Differential Revision: https://reviews.llvm.org/D97728
Added:
Modified:
mlir/include/mlir/Dialect/Shape/IR/ShapeOps.td
mlir/lib/Conversion/ShapeToStandard/ShapeToStandard.cpp
mlir/lib/Dialect/Shape/IR/Shape.cpp
mlir/test/Conversion/ShapeToStandard/shape-to-standard.mlir
mlir/test/Dialect/Shape/canonicalize.mlir
Removed:
################################################################################
diff --git a/mlir/include/mlir/Dialect/Shape/IR/ShapeOps.td b/mlir/include/mlir/Dialect/Shape/IR/ShapeOps.td
index 0a6122801835..c651b84429b8 100644
--- a/mlir/include/mlir/Dialect/Shape/IR/ShapeOps.td
+++ b/mlir/include/mlir/Dialect/Shape/IR/ShapeOps.td
@@ -168,20 +168,38 @@ def Shape_DivOp : Shape_Op<"div", [NoSideEffect]> {
let hasFolder = 1;
}
-def Shape_ShapeEqOp : Shape_Op<"shape_eq", [Commutative, NoSideEffect]> {
+def Shape_ShapeEqOp : Shape_Op<"shape_eq", [NoSideEffect, Commutative,
+ InferTypeOpInterface]> {
let summary = "Returns whether the input shapes or extent tensors are equal";
let description = [{
- Takes two shape or extent tensor operands and determines whether they are
- equal. When extent tensors are compared to shapes they are regarded as their
- equivalent non-error shapes. Error shapes can be tested for equality like
- any other shape value, meaning that the error value is equal to itself.
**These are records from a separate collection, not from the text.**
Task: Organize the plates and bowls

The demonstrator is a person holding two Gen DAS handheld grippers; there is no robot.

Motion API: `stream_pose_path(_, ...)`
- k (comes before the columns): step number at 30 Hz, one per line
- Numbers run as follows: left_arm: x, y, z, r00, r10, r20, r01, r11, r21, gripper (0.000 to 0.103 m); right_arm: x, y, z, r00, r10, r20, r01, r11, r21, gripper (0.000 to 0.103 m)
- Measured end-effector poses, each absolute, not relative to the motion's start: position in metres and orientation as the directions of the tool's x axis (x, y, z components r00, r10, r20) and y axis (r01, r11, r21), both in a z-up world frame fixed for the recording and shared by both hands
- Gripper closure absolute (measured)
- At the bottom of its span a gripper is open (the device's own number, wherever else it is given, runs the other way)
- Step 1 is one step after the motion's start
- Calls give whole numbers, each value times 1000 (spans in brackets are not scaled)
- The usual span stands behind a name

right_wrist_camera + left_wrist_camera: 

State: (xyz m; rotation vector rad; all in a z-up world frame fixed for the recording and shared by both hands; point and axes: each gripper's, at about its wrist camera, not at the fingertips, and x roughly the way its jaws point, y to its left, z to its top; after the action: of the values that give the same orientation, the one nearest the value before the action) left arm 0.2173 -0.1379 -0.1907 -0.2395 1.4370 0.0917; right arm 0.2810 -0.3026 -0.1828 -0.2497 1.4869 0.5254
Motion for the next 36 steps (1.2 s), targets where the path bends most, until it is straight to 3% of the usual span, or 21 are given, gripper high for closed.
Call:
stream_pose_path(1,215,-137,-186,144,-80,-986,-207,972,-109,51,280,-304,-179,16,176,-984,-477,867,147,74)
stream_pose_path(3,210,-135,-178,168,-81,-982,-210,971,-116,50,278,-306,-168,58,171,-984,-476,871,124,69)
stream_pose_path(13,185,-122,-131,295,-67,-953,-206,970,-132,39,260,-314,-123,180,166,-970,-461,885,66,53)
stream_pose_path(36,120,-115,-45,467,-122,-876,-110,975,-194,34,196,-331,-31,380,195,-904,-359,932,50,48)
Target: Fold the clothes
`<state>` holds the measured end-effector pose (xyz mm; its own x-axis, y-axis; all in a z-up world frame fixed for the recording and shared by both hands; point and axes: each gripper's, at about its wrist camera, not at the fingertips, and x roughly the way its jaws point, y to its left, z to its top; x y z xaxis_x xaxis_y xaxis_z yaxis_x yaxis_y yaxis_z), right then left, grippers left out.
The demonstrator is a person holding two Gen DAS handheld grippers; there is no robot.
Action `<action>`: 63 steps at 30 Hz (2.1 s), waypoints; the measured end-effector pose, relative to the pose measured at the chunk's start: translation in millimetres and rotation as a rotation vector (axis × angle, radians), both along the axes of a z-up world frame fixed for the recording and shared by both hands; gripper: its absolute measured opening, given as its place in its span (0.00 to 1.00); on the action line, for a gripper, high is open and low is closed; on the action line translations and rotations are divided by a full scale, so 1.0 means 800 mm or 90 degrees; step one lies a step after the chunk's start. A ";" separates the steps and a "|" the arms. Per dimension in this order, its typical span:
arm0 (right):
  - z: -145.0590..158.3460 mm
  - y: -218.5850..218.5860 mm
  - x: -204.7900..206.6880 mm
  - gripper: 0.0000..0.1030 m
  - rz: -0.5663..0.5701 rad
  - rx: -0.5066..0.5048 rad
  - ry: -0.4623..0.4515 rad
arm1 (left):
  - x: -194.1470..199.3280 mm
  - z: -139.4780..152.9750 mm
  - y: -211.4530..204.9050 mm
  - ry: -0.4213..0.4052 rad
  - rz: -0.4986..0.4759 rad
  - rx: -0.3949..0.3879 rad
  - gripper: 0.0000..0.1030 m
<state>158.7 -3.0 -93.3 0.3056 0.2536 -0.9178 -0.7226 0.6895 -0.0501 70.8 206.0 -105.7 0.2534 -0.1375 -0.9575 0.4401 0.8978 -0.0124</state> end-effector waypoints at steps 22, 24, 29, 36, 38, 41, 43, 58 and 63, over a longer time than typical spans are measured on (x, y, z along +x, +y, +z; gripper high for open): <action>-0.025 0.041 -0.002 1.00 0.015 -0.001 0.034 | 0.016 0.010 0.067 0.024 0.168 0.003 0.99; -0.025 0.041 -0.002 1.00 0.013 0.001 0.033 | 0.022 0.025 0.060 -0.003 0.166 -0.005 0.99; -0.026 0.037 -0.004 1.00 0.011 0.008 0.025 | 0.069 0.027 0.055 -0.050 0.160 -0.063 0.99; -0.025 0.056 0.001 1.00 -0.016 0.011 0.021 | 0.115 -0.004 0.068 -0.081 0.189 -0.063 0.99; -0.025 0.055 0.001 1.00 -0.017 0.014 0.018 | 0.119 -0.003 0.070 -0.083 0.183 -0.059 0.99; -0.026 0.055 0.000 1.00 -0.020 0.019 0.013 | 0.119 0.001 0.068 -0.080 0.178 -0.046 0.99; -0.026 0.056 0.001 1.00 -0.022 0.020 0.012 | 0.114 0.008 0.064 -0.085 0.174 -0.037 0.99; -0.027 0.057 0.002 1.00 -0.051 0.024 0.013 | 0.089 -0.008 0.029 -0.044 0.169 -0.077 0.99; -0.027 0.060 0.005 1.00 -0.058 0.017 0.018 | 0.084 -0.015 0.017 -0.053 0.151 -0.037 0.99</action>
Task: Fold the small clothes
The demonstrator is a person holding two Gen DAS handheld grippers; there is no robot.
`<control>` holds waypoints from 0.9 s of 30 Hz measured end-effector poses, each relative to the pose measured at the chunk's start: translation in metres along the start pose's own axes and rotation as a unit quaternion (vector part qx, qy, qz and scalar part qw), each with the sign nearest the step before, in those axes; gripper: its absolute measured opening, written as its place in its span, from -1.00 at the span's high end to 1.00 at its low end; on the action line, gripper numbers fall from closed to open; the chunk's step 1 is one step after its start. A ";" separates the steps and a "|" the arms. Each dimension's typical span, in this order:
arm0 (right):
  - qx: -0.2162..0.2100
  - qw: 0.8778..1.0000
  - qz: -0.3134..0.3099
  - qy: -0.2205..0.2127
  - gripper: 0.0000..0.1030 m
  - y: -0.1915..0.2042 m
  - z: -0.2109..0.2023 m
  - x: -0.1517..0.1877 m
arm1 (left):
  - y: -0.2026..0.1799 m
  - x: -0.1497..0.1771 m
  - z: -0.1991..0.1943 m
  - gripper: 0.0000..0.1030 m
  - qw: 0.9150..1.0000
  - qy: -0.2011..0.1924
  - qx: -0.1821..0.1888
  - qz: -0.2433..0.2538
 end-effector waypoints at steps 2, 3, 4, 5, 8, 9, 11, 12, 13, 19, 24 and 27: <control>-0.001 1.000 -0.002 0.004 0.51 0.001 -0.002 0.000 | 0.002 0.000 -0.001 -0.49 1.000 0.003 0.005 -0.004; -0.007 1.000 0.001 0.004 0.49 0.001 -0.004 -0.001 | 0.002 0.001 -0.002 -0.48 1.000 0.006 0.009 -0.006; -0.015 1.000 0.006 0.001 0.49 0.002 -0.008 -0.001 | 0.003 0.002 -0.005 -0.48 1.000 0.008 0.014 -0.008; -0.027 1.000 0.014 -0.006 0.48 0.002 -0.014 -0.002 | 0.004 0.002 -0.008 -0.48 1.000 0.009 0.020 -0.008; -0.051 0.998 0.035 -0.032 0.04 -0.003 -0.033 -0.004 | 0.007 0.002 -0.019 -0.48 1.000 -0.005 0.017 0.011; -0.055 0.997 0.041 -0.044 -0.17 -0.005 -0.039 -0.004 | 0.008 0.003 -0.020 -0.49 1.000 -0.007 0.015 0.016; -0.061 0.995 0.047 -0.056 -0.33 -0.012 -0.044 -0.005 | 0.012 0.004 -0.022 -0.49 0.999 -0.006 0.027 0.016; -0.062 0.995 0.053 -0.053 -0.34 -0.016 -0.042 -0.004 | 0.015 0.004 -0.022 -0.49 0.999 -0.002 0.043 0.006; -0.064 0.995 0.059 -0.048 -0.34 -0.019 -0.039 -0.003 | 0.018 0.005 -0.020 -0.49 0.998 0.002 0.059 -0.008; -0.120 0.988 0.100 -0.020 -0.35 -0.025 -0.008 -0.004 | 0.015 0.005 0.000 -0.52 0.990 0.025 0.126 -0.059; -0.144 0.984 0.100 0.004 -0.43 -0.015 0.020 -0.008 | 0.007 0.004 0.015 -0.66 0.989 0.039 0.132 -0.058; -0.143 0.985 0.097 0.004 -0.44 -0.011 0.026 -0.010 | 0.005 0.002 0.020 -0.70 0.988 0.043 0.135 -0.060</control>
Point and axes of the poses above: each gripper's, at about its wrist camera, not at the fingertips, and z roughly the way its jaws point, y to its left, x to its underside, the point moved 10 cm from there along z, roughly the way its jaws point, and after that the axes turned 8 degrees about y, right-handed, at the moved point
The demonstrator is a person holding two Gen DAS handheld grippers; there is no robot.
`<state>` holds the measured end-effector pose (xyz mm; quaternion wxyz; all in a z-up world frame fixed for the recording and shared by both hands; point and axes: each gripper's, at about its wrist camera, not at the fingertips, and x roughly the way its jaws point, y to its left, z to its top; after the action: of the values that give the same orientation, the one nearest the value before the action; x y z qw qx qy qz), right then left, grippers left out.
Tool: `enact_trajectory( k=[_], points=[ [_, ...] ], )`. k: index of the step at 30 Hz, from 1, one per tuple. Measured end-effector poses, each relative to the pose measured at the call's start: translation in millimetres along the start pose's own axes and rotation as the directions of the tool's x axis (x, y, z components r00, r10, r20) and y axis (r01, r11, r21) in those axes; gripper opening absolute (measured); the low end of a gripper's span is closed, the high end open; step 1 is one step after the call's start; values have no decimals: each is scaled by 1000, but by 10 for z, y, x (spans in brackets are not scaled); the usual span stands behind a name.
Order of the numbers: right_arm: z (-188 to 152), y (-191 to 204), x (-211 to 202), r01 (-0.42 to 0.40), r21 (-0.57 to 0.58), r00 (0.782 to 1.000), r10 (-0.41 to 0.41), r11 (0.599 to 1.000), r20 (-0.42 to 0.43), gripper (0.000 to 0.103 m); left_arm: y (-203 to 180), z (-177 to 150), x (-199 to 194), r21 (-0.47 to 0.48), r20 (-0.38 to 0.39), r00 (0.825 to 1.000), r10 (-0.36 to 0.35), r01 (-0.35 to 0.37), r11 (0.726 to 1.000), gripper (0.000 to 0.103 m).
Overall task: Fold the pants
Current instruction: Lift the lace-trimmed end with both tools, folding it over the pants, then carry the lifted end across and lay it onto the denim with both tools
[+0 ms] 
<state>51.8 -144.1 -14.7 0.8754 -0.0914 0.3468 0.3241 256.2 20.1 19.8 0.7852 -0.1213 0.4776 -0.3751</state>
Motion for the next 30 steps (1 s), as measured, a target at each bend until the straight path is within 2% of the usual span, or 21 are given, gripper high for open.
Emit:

+ Takes one or more shape or extent tensor operands and determines whether
+ they are equal. When extent tensors are compared to shapes they are regarded
+ as their equivalent non-error shapes. Error shapes can be tested for
+ equality like any other shape value, meaning that the error value is equal
+ to itself.
}];
- let arguments = (ins Shape_ShapeOrExtentTensorType:$lhs,
- Shape_ShapeOrExtentTensorType:$rhs);
+ let arguments = (ins Variadic<Shape_ShapeOrExtentTensorType>:$shapes);
let results = (outs I1:$result);
- let assemblyFormat = "$lhs `,` $rhs attr-dict `:` type($lhs) `,` type($rhs)";
+ // Convenience builder alias for the binary version.
+ let builders = [
+ OpBuilderDAG<(ins "::mlir::Value":$lhs, "::mlir::Value":$rhs),
+ [{ build($_builder, $_state, ::llvm::makeArrayRef({lhs, rhs})); }]>,
+ ];
+ let extraClassDeclaration = [{
+ // TODO: This should really be automatic. Figure out how to not need this defined.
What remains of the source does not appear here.